Required action.
Below is a listing; print exactly its lines from the one containing "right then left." down to the one containing "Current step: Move", both inclusive, with every picture left out.
▬▬▬
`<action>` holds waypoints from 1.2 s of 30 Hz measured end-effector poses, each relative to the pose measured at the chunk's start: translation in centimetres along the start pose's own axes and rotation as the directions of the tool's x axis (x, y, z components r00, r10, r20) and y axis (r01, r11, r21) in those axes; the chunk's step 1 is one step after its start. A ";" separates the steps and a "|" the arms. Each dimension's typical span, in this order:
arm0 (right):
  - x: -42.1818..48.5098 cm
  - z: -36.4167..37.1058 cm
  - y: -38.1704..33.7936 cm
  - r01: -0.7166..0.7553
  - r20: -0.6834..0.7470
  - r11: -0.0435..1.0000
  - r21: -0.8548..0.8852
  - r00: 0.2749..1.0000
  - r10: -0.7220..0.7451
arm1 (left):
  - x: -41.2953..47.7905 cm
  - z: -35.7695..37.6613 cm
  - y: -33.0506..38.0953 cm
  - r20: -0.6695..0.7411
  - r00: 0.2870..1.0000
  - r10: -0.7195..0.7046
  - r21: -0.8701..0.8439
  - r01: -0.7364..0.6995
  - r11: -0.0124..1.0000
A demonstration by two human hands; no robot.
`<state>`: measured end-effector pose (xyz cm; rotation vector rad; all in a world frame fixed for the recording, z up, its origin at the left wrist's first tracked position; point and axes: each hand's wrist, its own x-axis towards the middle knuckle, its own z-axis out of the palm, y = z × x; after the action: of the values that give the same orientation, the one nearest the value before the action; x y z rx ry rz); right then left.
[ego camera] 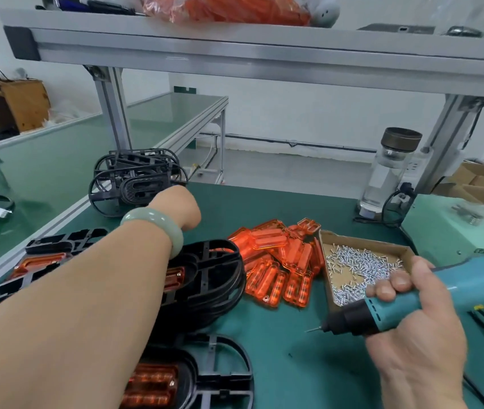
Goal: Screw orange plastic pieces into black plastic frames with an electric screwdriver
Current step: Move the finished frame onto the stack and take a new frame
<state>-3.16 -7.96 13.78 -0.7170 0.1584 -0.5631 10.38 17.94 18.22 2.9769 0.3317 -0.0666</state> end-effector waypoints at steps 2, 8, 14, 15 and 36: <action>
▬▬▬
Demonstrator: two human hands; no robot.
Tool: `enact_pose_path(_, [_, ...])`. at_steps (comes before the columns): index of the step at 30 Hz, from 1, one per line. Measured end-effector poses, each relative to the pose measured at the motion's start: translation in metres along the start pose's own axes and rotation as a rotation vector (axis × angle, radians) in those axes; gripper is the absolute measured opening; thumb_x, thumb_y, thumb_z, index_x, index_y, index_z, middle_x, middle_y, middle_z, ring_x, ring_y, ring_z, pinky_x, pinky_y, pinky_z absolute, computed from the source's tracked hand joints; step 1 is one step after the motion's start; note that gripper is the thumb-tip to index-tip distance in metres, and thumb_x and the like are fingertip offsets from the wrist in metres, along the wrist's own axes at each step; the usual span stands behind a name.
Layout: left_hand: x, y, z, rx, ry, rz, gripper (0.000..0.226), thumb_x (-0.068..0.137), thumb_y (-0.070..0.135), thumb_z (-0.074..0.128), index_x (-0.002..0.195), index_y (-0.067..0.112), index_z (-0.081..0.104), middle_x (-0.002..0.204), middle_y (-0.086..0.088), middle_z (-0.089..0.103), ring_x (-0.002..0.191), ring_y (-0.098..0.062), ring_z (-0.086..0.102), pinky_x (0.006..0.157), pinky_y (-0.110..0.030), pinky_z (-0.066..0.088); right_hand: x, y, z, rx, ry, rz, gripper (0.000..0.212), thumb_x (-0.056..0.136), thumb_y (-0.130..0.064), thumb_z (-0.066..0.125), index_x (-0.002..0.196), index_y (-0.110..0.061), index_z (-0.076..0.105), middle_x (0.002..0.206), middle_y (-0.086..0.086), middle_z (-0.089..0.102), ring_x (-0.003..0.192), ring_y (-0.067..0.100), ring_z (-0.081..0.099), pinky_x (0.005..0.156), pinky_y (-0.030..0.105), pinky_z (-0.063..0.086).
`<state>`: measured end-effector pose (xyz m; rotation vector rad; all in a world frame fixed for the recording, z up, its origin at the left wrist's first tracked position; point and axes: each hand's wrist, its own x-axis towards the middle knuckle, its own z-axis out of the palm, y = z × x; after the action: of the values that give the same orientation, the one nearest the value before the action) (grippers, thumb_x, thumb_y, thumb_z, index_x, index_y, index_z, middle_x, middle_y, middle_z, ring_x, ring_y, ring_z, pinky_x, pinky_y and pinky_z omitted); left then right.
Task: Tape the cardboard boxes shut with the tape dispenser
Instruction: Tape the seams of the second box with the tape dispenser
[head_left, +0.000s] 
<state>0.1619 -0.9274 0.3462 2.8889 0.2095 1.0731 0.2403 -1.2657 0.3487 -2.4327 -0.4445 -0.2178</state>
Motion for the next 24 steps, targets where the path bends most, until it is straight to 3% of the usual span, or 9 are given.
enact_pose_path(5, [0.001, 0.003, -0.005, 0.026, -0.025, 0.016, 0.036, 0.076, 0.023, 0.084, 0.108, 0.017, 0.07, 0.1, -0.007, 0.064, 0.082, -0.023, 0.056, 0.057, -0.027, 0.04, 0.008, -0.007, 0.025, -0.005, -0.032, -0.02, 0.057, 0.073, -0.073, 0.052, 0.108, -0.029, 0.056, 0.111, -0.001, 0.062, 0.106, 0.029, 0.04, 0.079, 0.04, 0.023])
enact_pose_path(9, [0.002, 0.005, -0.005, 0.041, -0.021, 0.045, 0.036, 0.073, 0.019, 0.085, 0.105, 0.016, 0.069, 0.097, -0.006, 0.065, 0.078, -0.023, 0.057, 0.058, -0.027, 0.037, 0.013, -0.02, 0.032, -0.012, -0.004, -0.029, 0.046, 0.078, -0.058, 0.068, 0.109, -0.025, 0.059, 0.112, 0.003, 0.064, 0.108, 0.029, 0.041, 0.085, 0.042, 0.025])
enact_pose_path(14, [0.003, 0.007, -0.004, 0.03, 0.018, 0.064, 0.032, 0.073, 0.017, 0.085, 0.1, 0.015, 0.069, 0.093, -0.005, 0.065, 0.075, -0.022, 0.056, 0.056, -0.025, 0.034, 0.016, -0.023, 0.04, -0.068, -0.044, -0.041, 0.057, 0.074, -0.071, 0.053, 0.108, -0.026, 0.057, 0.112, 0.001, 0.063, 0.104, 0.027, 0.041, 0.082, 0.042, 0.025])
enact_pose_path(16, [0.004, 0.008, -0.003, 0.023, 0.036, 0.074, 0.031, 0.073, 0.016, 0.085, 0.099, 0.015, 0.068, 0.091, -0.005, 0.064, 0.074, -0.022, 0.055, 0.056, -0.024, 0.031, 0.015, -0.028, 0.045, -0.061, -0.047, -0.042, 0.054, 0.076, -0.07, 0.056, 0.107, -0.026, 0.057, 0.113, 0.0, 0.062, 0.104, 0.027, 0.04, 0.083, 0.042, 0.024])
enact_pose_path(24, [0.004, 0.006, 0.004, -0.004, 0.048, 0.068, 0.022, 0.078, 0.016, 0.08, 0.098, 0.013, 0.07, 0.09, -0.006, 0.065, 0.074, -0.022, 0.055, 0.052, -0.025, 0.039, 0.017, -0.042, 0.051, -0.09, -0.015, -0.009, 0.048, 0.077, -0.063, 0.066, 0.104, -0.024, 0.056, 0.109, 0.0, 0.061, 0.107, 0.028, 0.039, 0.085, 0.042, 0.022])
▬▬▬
Written response.
`<state>`: measured end-effector pose (xyz cm; rotation vector rad; all in a world frame fixed for the recording, z up, its origin at the left wrist's first tracked position; point and axes: each hand's wrist, its own x-axis towards the middle knuckle, its own z-axis out of the palm, y = z × x; after the action: of the values that give the same orientation, the one nearest the value before the action; x y z rx ry rz); right then left.
[ego camera] 
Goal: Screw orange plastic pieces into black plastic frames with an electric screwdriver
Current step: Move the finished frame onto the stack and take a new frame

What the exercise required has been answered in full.